Please repeat, without alteration, the line containing "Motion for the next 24" and every line that follows it to the end of the entries below, and only those lines.

BEGIN Data shown

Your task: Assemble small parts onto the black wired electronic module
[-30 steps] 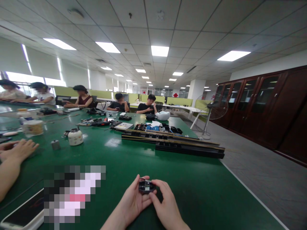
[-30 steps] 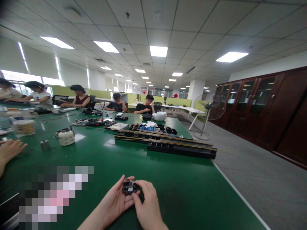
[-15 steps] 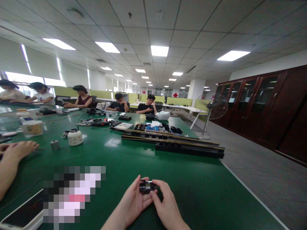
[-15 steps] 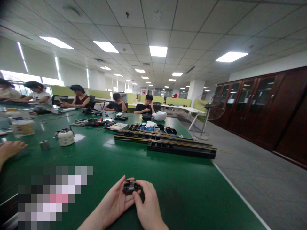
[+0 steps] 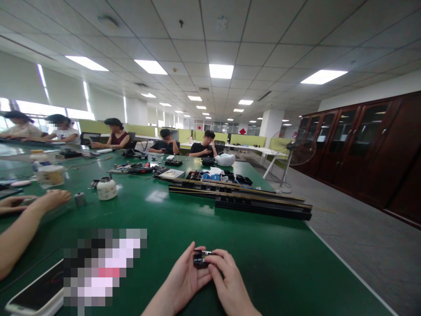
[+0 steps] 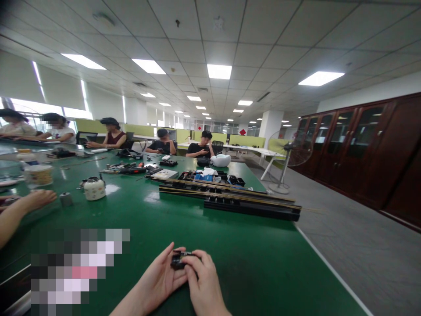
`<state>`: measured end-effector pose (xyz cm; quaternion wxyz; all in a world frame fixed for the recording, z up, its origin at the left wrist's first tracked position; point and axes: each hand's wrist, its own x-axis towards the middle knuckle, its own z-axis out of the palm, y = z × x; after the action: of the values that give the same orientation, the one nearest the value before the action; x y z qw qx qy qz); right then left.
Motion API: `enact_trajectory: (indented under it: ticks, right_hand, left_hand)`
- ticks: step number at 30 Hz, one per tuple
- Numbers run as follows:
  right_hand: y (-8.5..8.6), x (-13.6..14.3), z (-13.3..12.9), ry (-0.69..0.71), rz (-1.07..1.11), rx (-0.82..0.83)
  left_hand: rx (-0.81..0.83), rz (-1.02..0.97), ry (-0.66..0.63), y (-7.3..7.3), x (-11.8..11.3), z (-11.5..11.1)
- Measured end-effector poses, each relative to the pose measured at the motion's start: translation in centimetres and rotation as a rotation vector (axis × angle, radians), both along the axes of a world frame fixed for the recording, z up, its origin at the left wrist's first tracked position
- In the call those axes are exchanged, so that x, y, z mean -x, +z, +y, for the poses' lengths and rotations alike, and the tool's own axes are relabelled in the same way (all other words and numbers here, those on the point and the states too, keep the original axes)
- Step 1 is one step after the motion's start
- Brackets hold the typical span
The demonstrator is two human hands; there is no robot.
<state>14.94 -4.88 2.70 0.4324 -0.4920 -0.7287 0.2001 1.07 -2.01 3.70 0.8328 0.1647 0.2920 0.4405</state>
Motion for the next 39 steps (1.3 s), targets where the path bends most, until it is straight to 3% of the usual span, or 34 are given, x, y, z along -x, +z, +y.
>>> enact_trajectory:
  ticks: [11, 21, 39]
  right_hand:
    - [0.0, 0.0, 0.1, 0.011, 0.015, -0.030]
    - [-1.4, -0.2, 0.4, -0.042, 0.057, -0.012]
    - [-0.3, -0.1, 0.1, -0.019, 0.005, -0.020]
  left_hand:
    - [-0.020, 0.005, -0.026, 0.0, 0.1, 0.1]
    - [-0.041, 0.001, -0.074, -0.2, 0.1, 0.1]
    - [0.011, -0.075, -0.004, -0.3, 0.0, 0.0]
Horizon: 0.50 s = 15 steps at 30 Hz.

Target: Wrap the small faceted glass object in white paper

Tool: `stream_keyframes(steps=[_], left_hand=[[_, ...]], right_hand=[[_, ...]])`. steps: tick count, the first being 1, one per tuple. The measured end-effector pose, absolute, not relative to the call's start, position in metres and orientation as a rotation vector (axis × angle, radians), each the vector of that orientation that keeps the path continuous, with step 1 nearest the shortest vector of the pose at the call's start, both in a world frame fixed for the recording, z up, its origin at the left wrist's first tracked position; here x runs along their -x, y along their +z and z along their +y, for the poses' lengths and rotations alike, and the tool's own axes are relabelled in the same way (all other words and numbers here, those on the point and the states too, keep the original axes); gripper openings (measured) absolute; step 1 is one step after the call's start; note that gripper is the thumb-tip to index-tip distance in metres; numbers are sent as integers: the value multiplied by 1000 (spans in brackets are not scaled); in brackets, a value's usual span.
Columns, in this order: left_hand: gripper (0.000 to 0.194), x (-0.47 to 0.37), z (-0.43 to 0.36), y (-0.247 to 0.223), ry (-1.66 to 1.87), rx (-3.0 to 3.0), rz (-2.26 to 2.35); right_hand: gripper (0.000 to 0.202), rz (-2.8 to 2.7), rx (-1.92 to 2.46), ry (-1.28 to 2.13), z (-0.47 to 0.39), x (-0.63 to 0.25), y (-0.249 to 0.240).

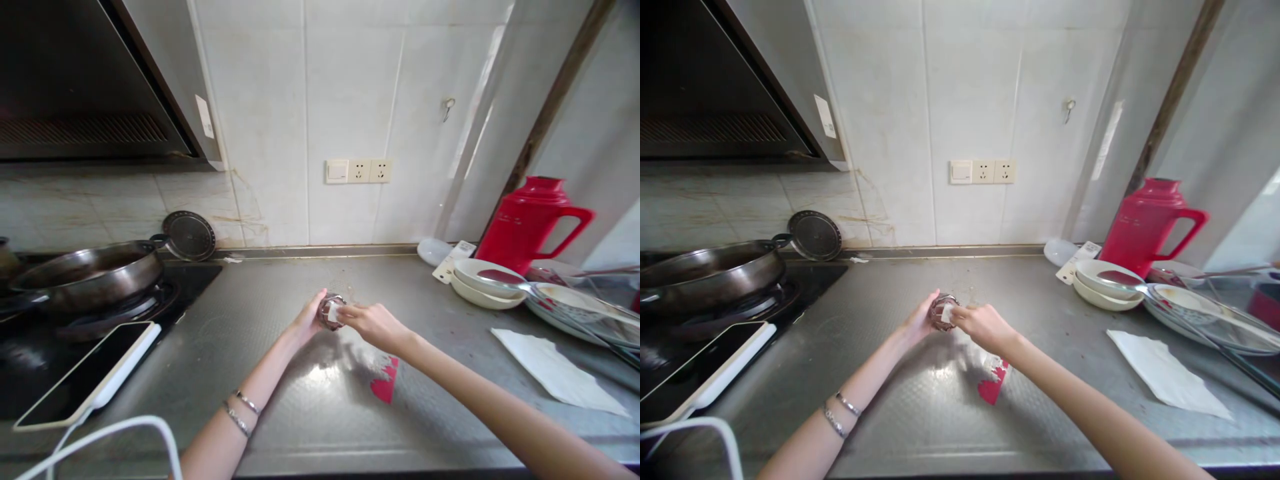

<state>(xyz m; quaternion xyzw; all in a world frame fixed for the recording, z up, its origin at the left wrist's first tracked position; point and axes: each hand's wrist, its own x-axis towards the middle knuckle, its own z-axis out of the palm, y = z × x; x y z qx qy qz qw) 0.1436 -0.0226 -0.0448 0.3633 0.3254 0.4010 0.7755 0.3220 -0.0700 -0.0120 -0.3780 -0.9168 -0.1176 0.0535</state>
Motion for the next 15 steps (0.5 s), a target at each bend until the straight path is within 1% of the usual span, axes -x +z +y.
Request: stream_keyframes(steps=[2,4,7,9,12,15], left_hand=[[36,-148,-22,-49,945,-760,715],[35,-150,-21,-52,997,-713,689],[38,-152,-21,-54,1085,-647,642],[42,-151,-21,-55,1123,-613,621],[46,-148,-21,-54,1125,-583,575],[41,-144,-21,-52,1132,-568,493]], right_hand=[[35,-2635,1275,-158,-77,-312,-23],[33,-2458,1339,5,-81,-298,-34],[32,-2199,1352,159,-81,-275,-53],[32,-2076,1300,199,-77,-262,-63],[25,-1977,1264,170,-67,-252,-68],[19,-2030,1269,96,-63,-253,-60]])
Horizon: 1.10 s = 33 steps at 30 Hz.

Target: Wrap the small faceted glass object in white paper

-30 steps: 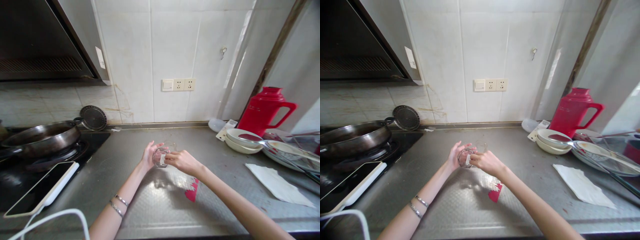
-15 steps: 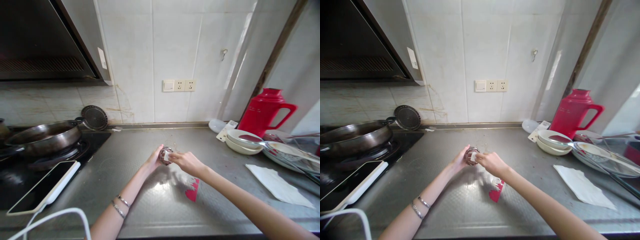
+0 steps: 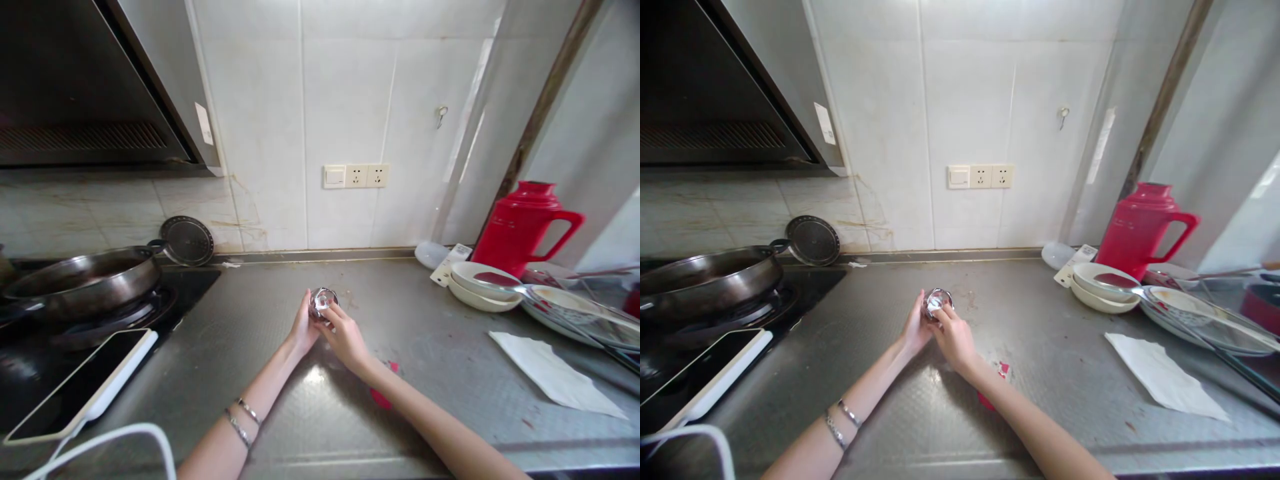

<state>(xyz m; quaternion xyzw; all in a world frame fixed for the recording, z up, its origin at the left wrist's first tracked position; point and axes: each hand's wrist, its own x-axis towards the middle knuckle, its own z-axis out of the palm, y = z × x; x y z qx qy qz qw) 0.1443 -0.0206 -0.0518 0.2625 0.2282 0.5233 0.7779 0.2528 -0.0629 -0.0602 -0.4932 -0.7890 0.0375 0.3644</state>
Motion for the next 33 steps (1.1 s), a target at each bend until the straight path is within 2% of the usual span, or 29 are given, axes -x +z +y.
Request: stream_keyframes(steps=[3,7,10,16,20,24,28,33], left_hand=[[38,-141,-19,-49,1101,-568,387],[49,-135,-15,-47,985,-572,420],[54,-128,-11,-47,873,-603,522],[62,-115,-8,-48,437,-709,547],[54,-119,-12,-47,453,-761,563],[42,-127,-13,-46,639,-719,541],[37,-131,-12,-47,822,-638,548],[42,-138,-16,-49,1010,-592,519]], right_hand=[[17,-2174,1307,-14,-66,-262,-44],[21,-2477,1338,-205,-76,-280,-24],[26,-2726,1149,-384,-79,-294,-15],[16,-2949,791,-642,-71,-313,-1],[16,-2968,798,-745,-68,-318,6],[17,-2893,997,-645,-70,-316,0],[33,-2684,1301,-321,-79,-299,-19],[37,-2223,1376,23,-86,-262,-44]])
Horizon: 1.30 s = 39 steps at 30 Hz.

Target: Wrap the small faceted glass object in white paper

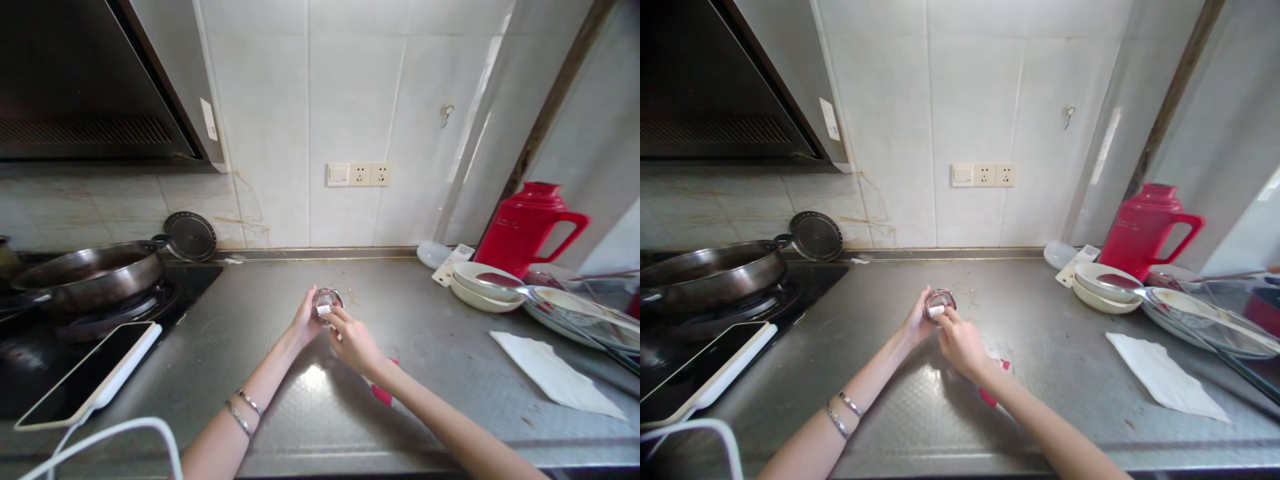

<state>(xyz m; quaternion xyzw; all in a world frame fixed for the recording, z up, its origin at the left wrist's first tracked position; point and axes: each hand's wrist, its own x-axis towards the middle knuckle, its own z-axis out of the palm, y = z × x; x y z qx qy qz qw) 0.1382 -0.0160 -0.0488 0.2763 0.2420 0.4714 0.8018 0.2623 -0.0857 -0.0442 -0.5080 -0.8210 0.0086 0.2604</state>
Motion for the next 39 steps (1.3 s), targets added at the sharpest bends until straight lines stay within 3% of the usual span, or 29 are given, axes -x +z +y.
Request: stream_keyframes(steps=[6,10,13,20,25,32,39], left_hand=[[47,-143,-23,-51,1119,-615,482],[35,-141,-25,-46,1096,-608,362],[45,-135,-21,-43,995,-621,286],[62,-124,-11,-45,694,-685,559],[48,-130,-20,-43,506,-768,690],[32,-143,-26,-42,860,-741,688],[27,-145,-25,-42,1152,-646,602]], right_hand=[[19,-2034,1397,33,-76,-239,-54],[19,-2183,1464,-149,-75,-255,-48],[23,-2381,1423,-337,-79,-277,-39],[21,-2858,877,-695,-77,-316,-17],[25,-2959,730,-774,-67,-323,-12],[24,-2797,1077,-567,-68,-319,-24],[43,-2196,1370,-25,-89,-265,-57]])
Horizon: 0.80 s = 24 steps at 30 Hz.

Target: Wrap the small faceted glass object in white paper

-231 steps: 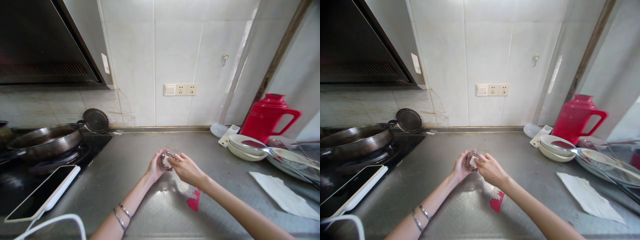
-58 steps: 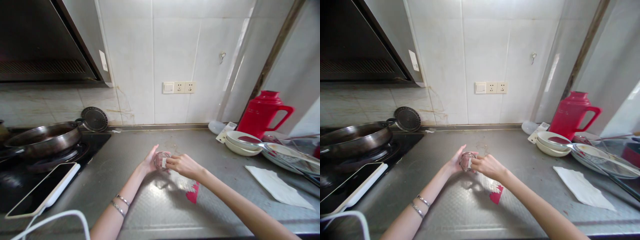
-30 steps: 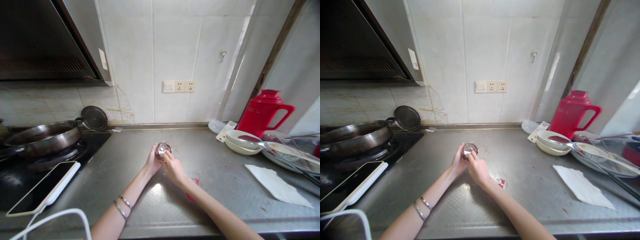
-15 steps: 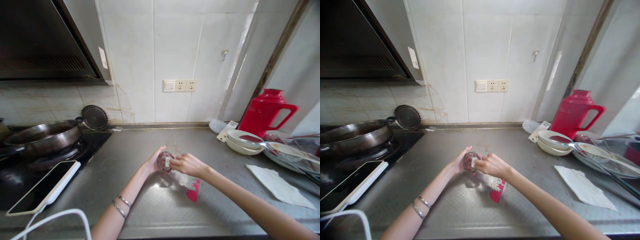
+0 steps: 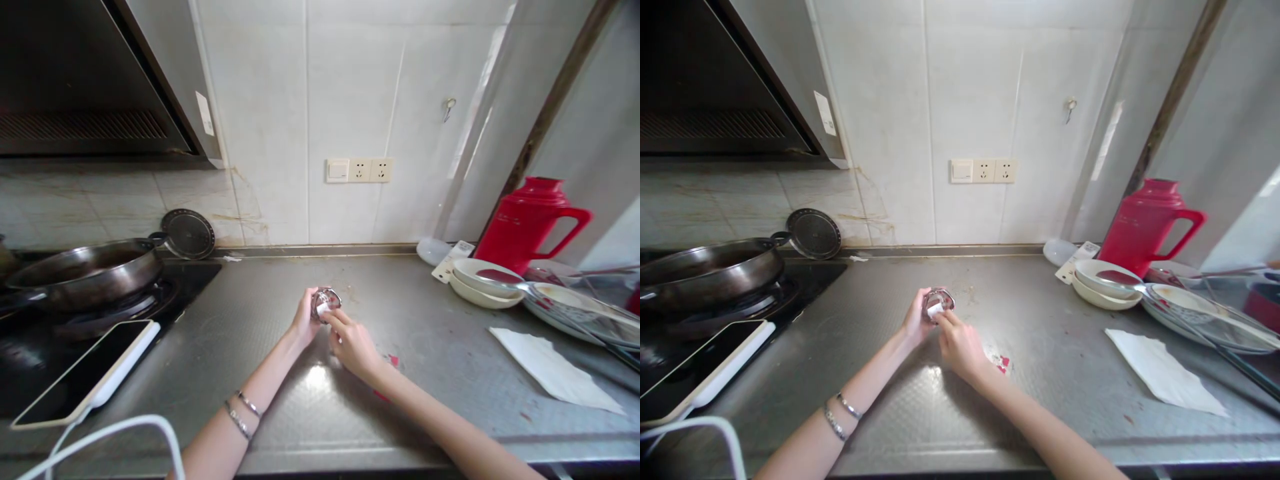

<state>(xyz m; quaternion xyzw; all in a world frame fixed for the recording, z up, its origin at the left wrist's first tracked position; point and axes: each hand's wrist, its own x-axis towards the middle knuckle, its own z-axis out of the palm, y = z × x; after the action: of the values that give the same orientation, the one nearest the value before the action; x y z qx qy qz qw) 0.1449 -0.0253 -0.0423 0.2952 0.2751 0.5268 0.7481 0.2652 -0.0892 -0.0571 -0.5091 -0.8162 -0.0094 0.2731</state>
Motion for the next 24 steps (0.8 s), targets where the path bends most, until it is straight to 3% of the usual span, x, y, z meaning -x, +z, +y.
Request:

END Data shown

### Answer below
Motion for the next 24 steps (0.8 s), targets where the path bends most, until it is straight to 3% of the usual span, x, y, z meaning -x, +z, +y.
Request:

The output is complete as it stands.